What are time trials, and why should you do them?

A time trial is a planned all-out effort that prepares you physically and mentally for a near-future important race. Time trials are almost always a fraction of the distance of your goal race.

If you’re thinking that sounds like a warm-up race, you’re right. But time trials have some key aspects that can make them the better option. ‘Time trials give you the opportunity to test yourself like you would in a warm-up race, but without having to worry about things like travel and logistics,’ says Jenna Wrieden, assistant coach for the NAZ Elite team in Flagstaff, Arizona.

You can do time trials whenever is best for you, at whatever distance makes the most sense in the overall scope of your training. ‘They can be more like a lab experiment, where you control the variables,’ says Mark Coogan, coach to Olympic runner and New Balance athlete Elle St. Pierre, as well as the rest of New Balance Boston. You’re also less likely to get caught up in the excitement and overextend yourself than in an official race. Oh, and time trials are free and don’t eat up half a precious weekend day.

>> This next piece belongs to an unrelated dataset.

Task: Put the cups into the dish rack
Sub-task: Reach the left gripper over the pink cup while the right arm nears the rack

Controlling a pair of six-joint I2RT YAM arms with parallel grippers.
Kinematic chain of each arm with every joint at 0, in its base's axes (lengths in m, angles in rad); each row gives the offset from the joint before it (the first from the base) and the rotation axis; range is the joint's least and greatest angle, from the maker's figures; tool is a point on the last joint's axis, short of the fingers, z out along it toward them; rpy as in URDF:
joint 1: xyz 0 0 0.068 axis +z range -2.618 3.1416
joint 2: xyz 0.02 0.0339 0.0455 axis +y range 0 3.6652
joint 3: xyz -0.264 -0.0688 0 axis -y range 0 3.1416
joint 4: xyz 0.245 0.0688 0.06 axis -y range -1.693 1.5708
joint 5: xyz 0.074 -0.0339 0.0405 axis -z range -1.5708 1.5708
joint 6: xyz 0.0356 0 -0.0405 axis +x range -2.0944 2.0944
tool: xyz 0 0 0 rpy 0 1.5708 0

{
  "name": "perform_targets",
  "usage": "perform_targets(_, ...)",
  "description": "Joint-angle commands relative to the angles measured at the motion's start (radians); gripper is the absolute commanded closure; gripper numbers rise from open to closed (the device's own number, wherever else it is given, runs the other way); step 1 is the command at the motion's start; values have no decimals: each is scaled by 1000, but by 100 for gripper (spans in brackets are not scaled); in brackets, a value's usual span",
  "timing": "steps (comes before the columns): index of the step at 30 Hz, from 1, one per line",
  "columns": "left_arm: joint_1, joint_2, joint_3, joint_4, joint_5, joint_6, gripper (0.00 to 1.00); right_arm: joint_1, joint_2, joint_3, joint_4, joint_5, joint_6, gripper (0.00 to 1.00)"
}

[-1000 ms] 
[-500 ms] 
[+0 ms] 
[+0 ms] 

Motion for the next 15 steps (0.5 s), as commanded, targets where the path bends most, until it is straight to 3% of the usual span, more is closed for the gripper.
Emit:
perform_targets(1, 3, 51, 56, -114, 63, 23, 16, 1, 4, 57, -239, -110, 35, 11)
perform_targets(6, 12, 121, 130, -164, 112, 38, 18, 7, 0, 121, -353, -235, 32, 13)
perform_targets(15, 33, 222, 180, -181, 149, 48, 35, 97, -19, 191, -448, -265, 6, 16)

In addition to all of these reasons to do time trials, they simultaneously improve your fitness and provide feedback on your fitness. ‘Time trials give you a chance to see where you’re at in a low-stress setting,’ Wrieden says. ‘If it goes great, you get a confidence boost. If you don’t quite get the result you want, remind yourself that there’s still time before your key race to get fitter.’

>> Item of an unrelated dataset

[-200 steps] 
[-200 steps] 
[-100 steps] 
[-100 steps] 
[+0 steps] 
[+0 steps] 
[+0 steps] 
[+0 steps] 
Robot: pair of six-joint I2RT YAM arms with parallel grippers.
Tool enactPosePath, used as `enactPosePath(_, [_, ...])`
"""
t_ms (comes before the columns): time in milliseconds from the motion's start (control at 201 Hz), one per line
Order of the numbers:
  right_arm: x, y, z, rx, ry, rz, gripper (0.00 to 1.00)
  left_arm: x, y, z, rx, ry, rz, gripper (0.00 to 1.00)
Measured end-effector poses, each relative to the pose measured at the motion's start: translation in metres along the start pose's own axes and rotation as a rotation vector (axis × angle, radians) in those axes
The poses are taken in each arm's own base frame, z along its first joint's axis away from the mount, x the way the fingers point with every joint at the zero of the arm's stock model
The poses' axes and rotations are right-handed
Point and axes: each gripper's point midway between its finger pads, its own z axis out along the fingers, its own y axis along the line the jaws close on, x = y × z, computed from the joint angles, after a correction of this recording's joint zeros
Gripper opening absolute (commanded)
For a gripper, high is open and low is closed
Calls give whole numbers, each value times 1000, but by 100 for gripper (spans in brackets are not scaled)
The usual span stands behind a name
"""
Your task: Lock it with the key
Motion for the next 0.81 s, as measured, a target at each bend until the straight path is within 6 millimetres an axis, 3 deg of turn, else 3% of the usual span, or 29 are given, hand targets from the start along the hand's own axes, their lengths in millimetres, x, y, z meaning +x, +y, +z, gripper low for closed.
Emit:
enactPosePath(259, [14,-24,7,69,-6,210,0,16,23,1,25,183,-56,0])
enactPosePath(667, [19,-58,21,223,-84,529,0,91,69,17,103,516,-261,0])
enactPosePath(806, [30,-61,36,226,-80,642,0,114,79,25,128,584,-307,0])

How should you incorporate time trials into your training?

Time trials are best run from one to five weeks before a goal race. As a general rule, the longer your goal race, the more time you should allow between it and a time trial.

Wrieden and Coogan agree that, for distance runners, time trials should be shorter than your goal race. ‘Don’t try to exactly duplicate what you’ll do on race day,’ Wrieden says. ‘Give yourself room to improve.’

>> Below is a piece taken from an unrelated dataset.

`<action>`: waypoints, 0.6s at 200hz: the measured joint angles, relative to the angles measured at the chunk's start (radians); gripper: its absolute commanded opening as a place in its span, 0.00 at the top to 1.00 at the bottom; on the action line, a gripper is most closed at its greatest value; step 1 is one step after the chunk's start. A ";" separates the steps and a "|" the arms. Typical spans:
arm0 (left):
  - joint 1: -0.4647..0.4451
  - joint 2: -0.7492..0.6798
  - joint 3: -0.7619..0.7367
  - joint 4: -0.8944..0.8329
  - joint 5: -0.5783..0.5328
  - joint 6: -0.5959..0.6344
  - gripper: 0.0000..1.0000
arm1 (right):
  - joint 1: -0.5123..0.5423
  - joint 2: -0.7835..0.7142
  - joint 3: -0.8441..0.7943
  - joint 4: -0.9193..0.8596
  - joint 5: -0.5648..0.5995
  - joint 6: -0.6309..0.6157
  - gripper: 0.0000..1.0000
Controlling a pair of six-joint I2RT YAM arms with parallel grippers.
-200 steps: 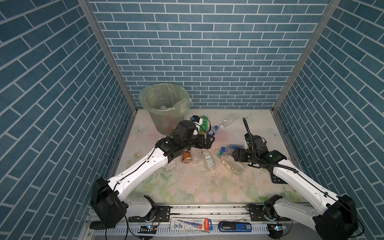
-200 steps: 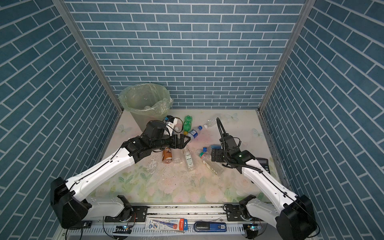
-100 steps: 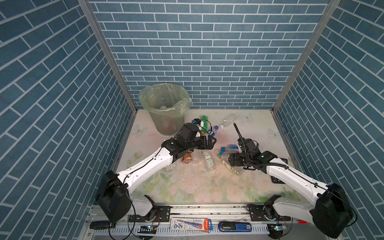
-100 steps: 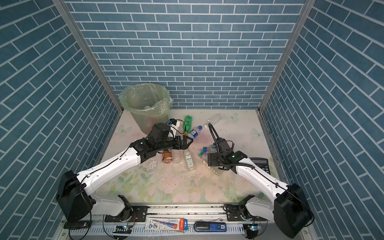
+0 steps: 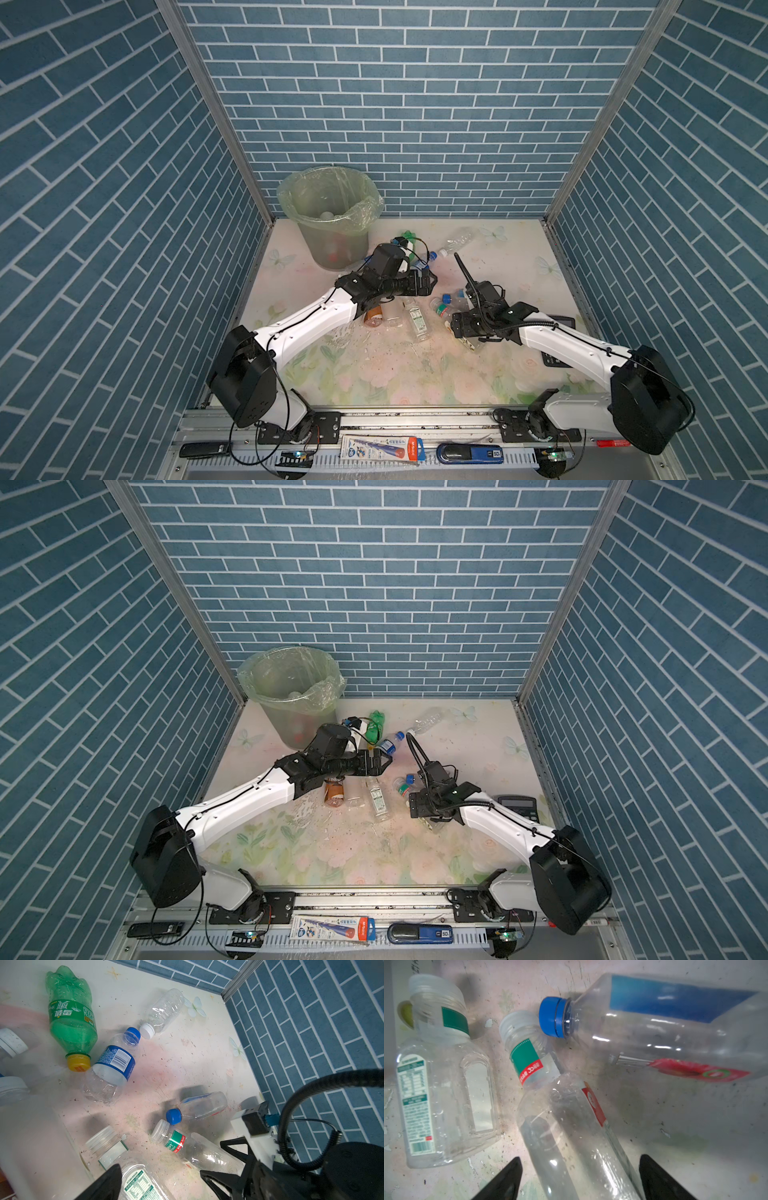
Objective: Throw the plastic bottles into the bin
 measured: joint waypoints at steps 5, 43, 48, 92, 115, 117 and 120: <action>0.000 0.001 0.003 0.000 0.000 0.000 0.01 | 0.003 0.008 0.000 0.002 0.000 0.000 0.11; 0.000 0.021 0.026 0.000 0.002 0.000 0.01 | 0.017 0.047 0.000 0.019 0.002 -0.005 0.14; 0.000 0.021 0.027 -0.002 0.002 0.000 0.01 | 0.017 0.049 0.000 0.021 0.003 -0.008 0.16; 0.005 0.021 0.032 -0.007 0.002 0.000 0.01 | 0.018 0.060 0.000 0.047 0.010 -0.023 0.32; 0.013 0.021 0.032 -0.008 0.005 -0.002 0.01 | 0.018 0.064 0.000 0.054 0.016 -0.025 0.36; 0.014 0.021 0.032 -0.008 0.006 -0.002 0.01 | 0.018 0.064 0.000 0.055 0.016 -0.026 0.36; 0.015 0.021 0.032 -0.008 0.006 -0.003 0.01 | 0.018 0.064 0.000 0.055 0.016 -0.026 0.37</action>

Here are some sample time trial distances relative to popular race distances:

Race distanceTime trial distanceWhen before race
2K800–1,000 meters1-2 weeks
5K2K-3K1.5-2.5 weeks
10K5K2-3 weeks
Half marathon8K-10K2-4 weeks
Marathon16 kilometres-half marathon3-5 weeks

How fast you should aim to run your time trial? ‘As fast as you can on that day, with the understanding that you might not run as fast as you think you “should” because it’s ultimately just a workout,’ Wrieden says. Coogan adds that being able to cover more than half of your goal race distance at goal race pace, such as hitting 5K pace in a 3K time trial, is a good result.

For time trials that are 5K or shorter, a running track is the best setting. If that’s not possible, find a flat, low-traffic stretch of road or bike path where you can concentrate on running fast. For longer time trials, roads or bike paths are preferable unless you’re okay with the mental fatigue of dozens of laps of a track.

The longer your time trial, the more you’ll want to err on the side of caution. If you’re doing a 10K time trial three weeks before a half marathon, running at or a little slower than half marathon pace is plenty fast enough. For marathoners, time trials are best thought of as dress rehearsals for race day. ‘If you warm up a few kilometres, run 16 or 20 kilometres at marathon pace, and cool down a few kilometres, that’s a huge confidence booster and a heck of a workout,’ Coogan says.

It’s also important to remember you do time trials during some of your hardest training, so you’ll carry some residual fatigue into it. Wrieden and Coogan don’t advise significantly interrupting your build=up for the sake of a time trial. Instead, they say to treat the day before as you would the day before a race – a short jog or a complete rest day, some stretching, good nutrition and sleep. Going through that routine before a time trial will help you on race day, especially if you haven’t raced in a while.

Afterward, remember Wrieden’s take on interpreting results. If you run what you want to, fantastic – tell yourself you just did that by yourself in the middle of a build-up, so race day should go even better. If you run a little slower than you want to, don’t get distraught. You’ll almost certainly run faster on race day.

‘Time trials are about testing the waters,’ Wrieden says. ‘But nothing is quite the same as putting on a number and standing on a start line.’